Task goal >> The copy must match the data below line for line and contain no images.

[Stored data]
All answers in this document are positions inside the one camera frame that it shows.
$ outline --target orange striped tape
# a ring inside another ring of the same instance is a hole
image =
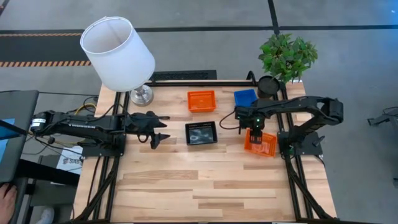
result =
[[[0,37],[60,37],[60,36],[79,36],[81,33],[70,34],[0,34]]]
[[[89,60],[61,61],[61,62],[0,62],[0,67],[63,67],[63,66],[89,66]]]

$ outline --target lamp base
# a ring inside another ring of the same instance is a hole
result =
[[[154,99],[154,92],[149,86],[142,85],[130,92],[130,99],[137,106],[147,106]]]

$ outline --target person's hand
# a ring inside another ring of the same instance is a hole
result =
[[[12,186],[7,192],[9,184],[0,187],[0,224],[7,224],[15,210],[15,200],[17,198],[17,187]]]

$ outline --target gray floor
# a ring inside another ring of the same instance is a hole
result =
[[[398,24],[393,0],[274,0],[280,26]],[[103,16],[124,16],[135,27],[270,26],[265,0],[11,0],[0,17],[6,29],[84,29]],[[292,31],[316,43],[319,60],[304,76],[308,95],[339,98],[345,121],[320,132],[326,171],[343,220],[396,223],[398,142],[389,124],[369,127],[366,118],[398,106],[398,30]],[[156,70],[216,69],[219,79],[257,77],[259,46],[271,31],[141,33]],[[98,94],[91,67],[0,68],[1,90]],[[85,97],[40,95],[37,111],[66,111]],[[25,151],[39,150],[33,143]]]

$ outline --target display screen
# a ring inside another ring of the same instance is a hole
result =
[[[4,119],[3,121],[9,123],[9,124],[14,124],[15,119]],[[0,140],[0,162],[2,161],[2,157],[4,155],[4,152],[6,151],[6,146],[8,142],[8,138],[12,138],[15,135],[18,135],[19,133],[10,130],[6,127],[0,126],[0,138],[4,140]]]
[[[189,130],[190,144],[204,144],[213,142],[213,130],[209,128],[199,128]]]

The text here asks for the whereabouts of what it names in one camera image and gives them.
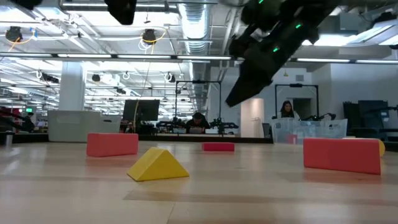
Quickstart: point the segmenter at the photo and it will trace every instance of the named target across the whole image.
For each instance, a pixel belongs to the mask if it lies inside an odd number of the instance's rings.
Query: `person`
[[[125,133],[131,134],[133,132],[134,132],[134,126],[132,125],[132,122],[129,122],[129,124],[128,124],[126,130],[125,130]]]
[[[291,102],[286,100],[282,104],[282,108],[278,112],[277,118],[294,118],[295,120],[299,120],[300,116],[293,110]]]
[[[187,133],[189,133],[191,128],[202,128],[202,133],[204,133],[206,129],[210,129],[210,125],[203,114],[196,112],[192,119],[185,124]]]
[[[35,124],[32,122],[33,115],[35,114],[29,112],[23,119],[22,127],[24,131],[32,132],[35,129]]]

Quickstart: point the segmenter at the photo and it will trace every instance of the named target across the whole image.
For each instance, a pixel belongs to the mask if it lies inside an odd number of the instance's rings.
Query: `door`
[[[315,115],[311,112],[312,106],[310,98],[294,98],[292,103],[294,111],[296,111],[301,119]]]

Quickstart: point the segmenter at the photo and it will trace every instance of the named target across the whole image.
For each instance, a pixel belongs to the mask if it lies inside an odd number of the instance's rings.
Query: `small red block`
[[[230,142],[203,142],[201,147],[204,151],[235,151],[235,144]]]
[[[304,167],[381,174],[376,139],[304,139]]]
[[[123,156],[137,151],[138,134],[91,133],[87,137],[87,156]]]

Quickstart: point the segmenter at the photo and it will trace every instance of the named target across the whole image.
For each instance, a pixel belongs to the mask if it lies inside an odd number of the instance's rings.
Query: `yellow block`
[[[366,138],[346,137],[344,139],[366,139]],[[384,153],[386,152],[386,146],[384,145],[384,143],[380,139],[374,139],[374,140],[378,140],[379,141],[379,152],[380,152],[380,157],[382,157],[384,155]]]
[[[150,148],[127,172],[135,181],[189,177],[168,150]]]

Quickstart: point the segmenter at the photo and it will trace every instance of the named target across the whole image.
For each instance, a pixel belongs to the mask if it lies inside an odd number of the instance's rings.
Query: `dark hair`
[[[289,112],[287,112],[285,110],[285,106],[289,104],[291,107],[291,110]],[[280,109],[280,115],[282,118],[294,118],[294,112],[293,112],[293,106],[291,104],[291,102],[289,100],[286,100],[283,104],[282,104],[282,108]]]
[[[192,116],[192,118],[193,118],[193,119],[202,119],[202,118],[203,118],[203,115],[202,115],[201,113],[199,113],[199,112],[196,112],[196,113]]]

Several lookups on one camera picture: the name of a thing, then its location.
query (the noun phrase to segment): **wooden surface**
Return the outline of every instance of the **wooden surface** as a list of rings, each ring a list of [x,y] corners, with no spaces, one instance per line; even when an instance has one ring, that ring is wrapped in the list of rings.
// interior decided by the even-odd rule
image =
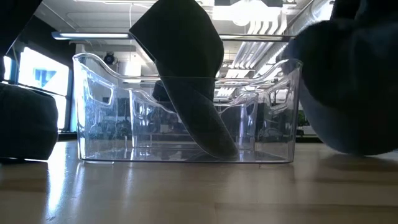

Response to this exercise >>
All answers in this document are positions inside the one camera frame that it shows.
$ outline --target orange striped tape
# a ring inside another ring of the same instance is a hole
image =
result =
[[[0,37],[60,37],[60,36],[79,36],[81,33],[70,34],[0,34]]]
[[[89,60],[61,61],[61,62],[0,62],[0,67],[63,67],[63,66],[89,66]]]

$ outline --target lamp base
# a ring inside another ring of the same instance is a hole
result =
[[[154,99],[154,92],[149,86],[142,85],[130,92],[130,99],[137,106],[147,106]]]

$ outline --target person's hand
# a ring inside another ring of the same instance is a hole
result =
[[[12,186],[7,192],[9,184],[0,187],[0,224],[7,224],[15,210],[15,200],[17,198],[17,187]]]

$ outline --target gray floor
# a ring inside another ring of the same instance is a hole
result =
[[[398,24],[393,0],[274,0],[280,26]],[[103,16],[124,16],[135,27],[270,26],[265,0],[11,0],[0,17],[6,29],[84,29]],[[292,31],[316,43],[319,60],[304,76],[308,95],[339,98],[345,121],[320,132],[326,171],[343,220],[396,223],[398,142],[389,124],[369,127],[366,118],[398,106],[398,30]],[[156,70],[216,69],[219,79],[257,77],[259,46],[271,31],[141,33]],[[98,94],[91,67],[0,68],[1,90]],[[85,97],[40,95],[37,111],[66,111]],[[25,151],[39,150],[33,143]]]

$ outline --target display screen
# a ring inside another ring of the same instance is a hole
result =
[[[4,119],[3,121],[9,123],[9,124],[14,124],[15,119]],[[0,140],[0,162],[2,161],[2,157],[4,155],[4,152],[6,151],[6,146],[8,142],[8,138],[12,138],[15,135],[18,135],[19,133],[10,130],[6,127],[0,126],[0,138],[4,140]]]
[[[189,130],[190,144],[204,144],[213,142],[213,130],[209,128],[199,128]]]

The text here asks for the whereabouts of what it names in one camera image and gives them.
Quickstart: point the segmenter at the photo and it will trace every instance of the named target across the whole image.
For each instance, a pixel belongs to the mask if it lies inside an odd number of the instance's rings.
Query: `person`
[[[125,133],[131,134],[133,132],[134,132],[134,126],[132,125],[132,122],[129,122],[129,124],[128,124],[126,130],[125,130]]]
[[[291,102],[286,100],[282,104],[282,108],[278,112],[277,118],[294,118],[295,120],[299,120],[300,116],[293,110]]]
[[[187,133],[189,133],[191,128],[202,128],[202,133],[204,133],[206,129],[210,129],[210,125],[203,114],[196,112],[192,119],[185,124]]]
[[[35,124],[32,122],[33,115],[35,114],[29,112],[23,119],[22,127],[24,131],[32,132],[35,129]]]

Quickstart: point the segmenter at the photo and it will trace every instance of the named target across the whole image.
For each instance, a pixel belongs to the mask if it lies inside an odd number of the instance's rings.
Query: `door`
[[[315,115],[311,112],[312,106],[310,98],[294,98],[292,103],[294,111],[296,111],[301,119]]]

Quickstart: point the segmenter at the photo and it will trace every instance of the named target across the whole image.
For each instance, a pixel belongs to the mask if it lies inside an odd number of the instance's rings.
Query: `small red block`
[[[230,142],[203,142],[201,147],[204,151],[235,151],[235,144]]]
[[[304,167],[381,174],[376,139],[304,139]]]
[[[123,156],[137,151],[138,134],[91,133],[87,137],[87,156]]]

Quickstart: point the segmenter at the photo and it will trace every instance of the named target across the whole image.
For each instance, a pixel belongs to the mask if it lies inside an odd number of the instance's rings.
Query: `yellow block`
[[[366,138],[346,137],[344,139],[366,139]],[[384,153],[386,152],[386,146],[384,145],[384,143],[380,139],[374,139],[374,140],[378,140],[379,141],[379,152],[380,152],[380,157],[382,157],[384,155]]]
[[[150,148],[127,172],[135,181],[189,177],[168,150]]]

Quickstart: point the segmenter at the photo and it will trace every instance of the named target across the whole image.
For each instance, a pixel belongs to the mask if it lies inside an odd number of the instance's rings.
Query: `dark hair`
[[[289,112],[287,112],[285,110],[285,106],[289,104],[291,107],[291,110]],[[280,109],[280,115],[282,118],[294,118],[294,112],[293,112],[293,106],[291,104],[291,102],[289,100],[286,100],[283,104],[282,104],[282,108]]]
[[[192,116],[192,118],[193,118],[193,119],[202,119],[202,118],[203,118],[203,115],[202,115],[201,113],[199,113],[199,112],[196,112],[196,113]]]

Several lookups on one camera picture: the name of a thing, then its location.
query (the noun phrase to segment): **wooden surface**
Return the outline of every instance of the **wooden surface** as a list of rings, each ring a list of [x,y] corners, with no spaces, one instance per line; even when an instance has one ring, that ring is wrapped in the list of rings.
// interior decided by the even-odd rule
image =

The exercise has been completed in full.